Ao final da aula, perguntei sobre Brigitte, com todo o seu repertório de quem nunca me esquecerei. E a resposta que tive foi: “Ela não está mais com a gente, o curso cresceu e precisou se profissionalizar”. É isso, eles mudaram em quase uma década, eu também. Fui buscar paixão e conhecimento, porque acho que para compartilhar é preciso amar além de saber.
Anotei tudo o que podia e tive excelentes trocas, faria novamente com certeza, mas foi diferente. A maturidade também traz algo bonito: entender que a gente pode extrair aprendizados de qualquer situação.
Eu, com o cérebro em frangalhos depois de muitas horas escutando um idioma que não era o meu e anotando em português, ouvi da professora com surpresa: “Mas você não é daqui e veio fazer aula em francês? Uau!”. UAU mesmo, porque a gente não tem o luxo como cultura desde que nasce e, se quer absorver mais do outro para aprender e interpretar o que serve para a nossa realidade, é preciso aprofundar.
E novamente me senti estranha, pelo fato de que, mesmo me sentindo deslocada na aula dos franceses, ainda assim eu estava no alto de um grande privilégio para os padrões brasileiros. Me questionei por muitos ângulos. As realidades nunca são iguais, os acessos também não.
Tive outro grande privilégio de poder fazer uma excelente faculdade de joalheria, mas também me sentia deslocada por não pertencer àquele universo financeiro da maioria dos meus colegas. Eu não tinha contatos de berço - tinha vindo de Mogi Mirim, e depois de Santos. Mas eu sabia que precisava me dedicar, primeiro porque havia algo ali que eu amava de verdade, segundo porque era um lugar muito caro para passear, não dava para decepcionar meus pais.
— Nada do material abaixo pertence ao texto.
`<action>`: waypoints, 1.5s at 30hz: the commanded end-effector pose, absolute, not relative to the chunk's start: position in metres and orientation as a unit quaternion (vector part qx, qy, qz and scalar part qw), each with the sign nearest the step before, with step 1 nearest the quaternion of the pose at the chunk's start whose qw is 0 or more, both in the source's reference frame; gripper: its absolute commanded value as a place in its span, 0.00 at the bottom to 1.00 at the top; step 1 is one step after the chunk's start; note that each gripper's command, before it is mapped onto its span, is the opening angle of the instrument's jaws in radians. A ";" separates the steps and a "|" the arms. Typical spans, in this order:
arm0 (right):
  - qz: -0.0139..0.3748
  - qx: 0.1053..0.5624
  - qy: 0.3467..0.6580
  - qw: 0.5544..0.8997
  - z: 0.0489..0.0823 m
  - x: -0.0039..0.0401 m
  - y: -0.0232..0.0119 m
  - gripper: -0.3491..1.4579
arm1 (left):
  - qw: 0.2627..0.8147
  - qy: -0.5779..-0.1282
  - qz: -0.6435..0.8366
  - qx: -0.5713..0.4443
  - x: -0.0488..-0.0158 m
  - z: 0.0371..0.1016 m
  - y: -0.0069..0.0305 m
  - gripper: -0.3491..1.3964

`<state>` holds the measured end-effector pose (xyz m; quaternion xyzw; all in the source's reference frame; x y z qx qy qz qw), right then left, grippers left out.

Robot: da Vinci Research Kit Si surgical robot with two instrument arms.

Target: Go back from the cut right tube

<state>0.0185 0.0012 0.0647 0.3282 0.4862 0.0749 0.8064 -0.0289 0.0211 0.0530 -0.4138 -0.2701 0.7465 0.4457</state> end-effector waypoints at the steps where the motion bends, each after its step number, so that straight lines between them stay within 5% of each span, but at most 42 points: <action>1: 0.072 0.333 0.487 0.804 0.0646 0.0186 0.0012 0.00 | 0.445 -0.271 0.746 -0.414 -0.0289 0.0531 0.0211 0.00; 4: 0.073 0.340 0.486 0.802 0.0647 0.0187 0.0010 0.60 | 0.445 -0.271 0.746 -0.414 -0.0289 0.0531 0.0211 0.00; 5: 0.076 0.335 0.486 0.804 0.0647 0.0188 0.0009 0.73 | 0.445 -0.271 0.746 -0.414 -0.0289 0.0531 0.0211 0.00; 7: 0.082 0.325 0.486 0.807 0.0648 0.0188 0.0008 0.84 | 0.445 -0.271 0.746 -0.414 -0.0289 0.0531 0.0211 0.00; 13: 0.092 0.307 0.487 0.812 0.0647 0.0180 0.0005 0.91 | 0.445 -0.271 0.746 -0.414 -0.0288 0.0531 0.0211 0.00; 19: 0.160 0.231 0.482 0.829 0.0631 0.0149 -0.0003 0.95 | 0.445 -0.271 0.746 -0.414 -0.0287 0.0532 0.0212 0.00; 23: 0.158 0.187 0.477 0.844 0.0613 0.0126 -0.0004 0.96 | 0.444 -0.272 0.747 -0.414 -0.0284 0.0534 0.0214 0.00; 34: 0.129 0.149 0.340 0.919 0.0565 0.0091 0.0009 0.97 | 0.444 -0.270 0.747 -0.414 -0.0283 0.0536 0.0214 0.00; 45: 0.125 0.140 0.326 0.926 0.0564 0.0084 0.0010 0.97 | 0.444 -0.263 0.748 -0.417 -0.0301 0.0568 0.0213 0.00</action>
Em casa, nunca tivemos grandes joias, mas elas ainda assim eram preciosas de significados. A joia que minha avó ganhou do meu avô, passou para minha mãe e hoje é minha, tem um valor que eu nem consigo mensurar. Entre outros pequenos tesouros familiares, nunca soube ao certo o motivo de ter escolhido a joalheria como carreira.
Eu sempre gostei de objetos detalhados, mas acima de tudo, com história. E que riqueza é poder ter sempre em mente o questionamento “O que eu estou fazendo tem sentido?”. Não para largar tudo e sair correndo para um ano sabático, mas para olhar para a rota e recalcular. Para olhar o caminho percorrido e pensar: meu sonho continua comigo ou ficou perdido em algum lugar lá atrás?
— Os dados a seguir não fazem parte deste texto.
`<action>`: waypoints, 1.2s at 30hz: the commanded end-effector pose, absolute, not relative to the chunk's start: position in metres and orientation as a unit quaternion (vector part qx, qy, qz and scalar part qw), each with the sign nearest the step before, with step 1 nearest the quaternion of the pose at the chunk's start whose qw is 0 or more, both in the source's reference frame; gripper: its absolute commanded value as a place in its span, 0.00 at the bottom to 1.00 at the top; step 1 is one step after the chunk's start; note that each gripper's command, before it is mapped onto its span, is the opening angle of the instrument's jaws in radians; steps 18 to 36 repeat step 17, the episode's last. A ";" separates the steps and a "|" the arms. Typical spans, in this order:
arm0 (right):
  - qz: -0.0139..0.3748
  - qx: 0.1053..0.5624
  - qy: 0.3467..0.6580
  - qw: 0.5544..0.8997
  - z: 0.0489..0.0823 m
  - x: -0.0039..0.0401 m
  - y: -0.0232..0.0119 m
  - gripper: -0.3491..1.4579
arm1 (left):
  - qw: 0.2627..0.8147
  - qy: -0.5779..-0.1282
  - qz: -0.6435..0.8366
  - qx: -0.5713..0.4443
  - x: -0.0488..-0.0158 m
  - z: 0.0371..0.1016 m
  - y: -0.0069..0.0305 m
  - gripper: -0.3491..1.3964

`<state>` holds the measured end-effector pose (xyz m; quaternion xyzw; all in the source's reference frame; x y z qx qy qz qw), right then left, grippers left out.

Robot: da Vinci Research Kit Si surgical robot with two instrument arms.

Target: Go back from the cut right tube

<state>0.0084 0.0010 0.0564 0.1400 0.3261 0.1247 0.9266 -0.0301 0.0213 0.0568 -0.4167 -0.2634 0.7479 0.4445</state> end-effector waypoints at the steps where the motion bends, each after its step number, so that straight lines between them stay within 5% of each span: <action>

E assim recuperá-lo. Recuperar o propósito, resgatar o porquê escolhemos a joalheria como meio de mostrar nosso potencial no mundo. Rever de onde viemos, são nestes tempos passados que moram todas as nossas identidades e segredos.
Olhando para trás, vejo que sempre fui uma pessoa nostálgica, gosto muito de lembrar como era a minha infância e como eu era feliz fazendo coisas muito simples. É quase como se eu pudesse descongelar determinados momentos da minha vida e eles trouxessem mais força para guiar um futuro cheio de surpresas.
É possível parar o tempo? Às vezes, eu acho que é.
Para mim, a joia é uma preciosidade que marca o tempo.
E para você?
Andrea, que coisa especial tem sido ler você aqui. O Atlas da Joalheria tem sido como um diálogo gostoso, daqueles que a gente pode sentar na porta de casa, num lugar lindo e conversar com uma vizinha que gosta dos mesmos assuntos que você. Há encanto, há portas que se abrem, insights novos e muito brilho nos olhos. É como estar em casa, sentir-se em casa e numa casa muito aconchegante. 💕
Texto incrível, me identifiquei muito!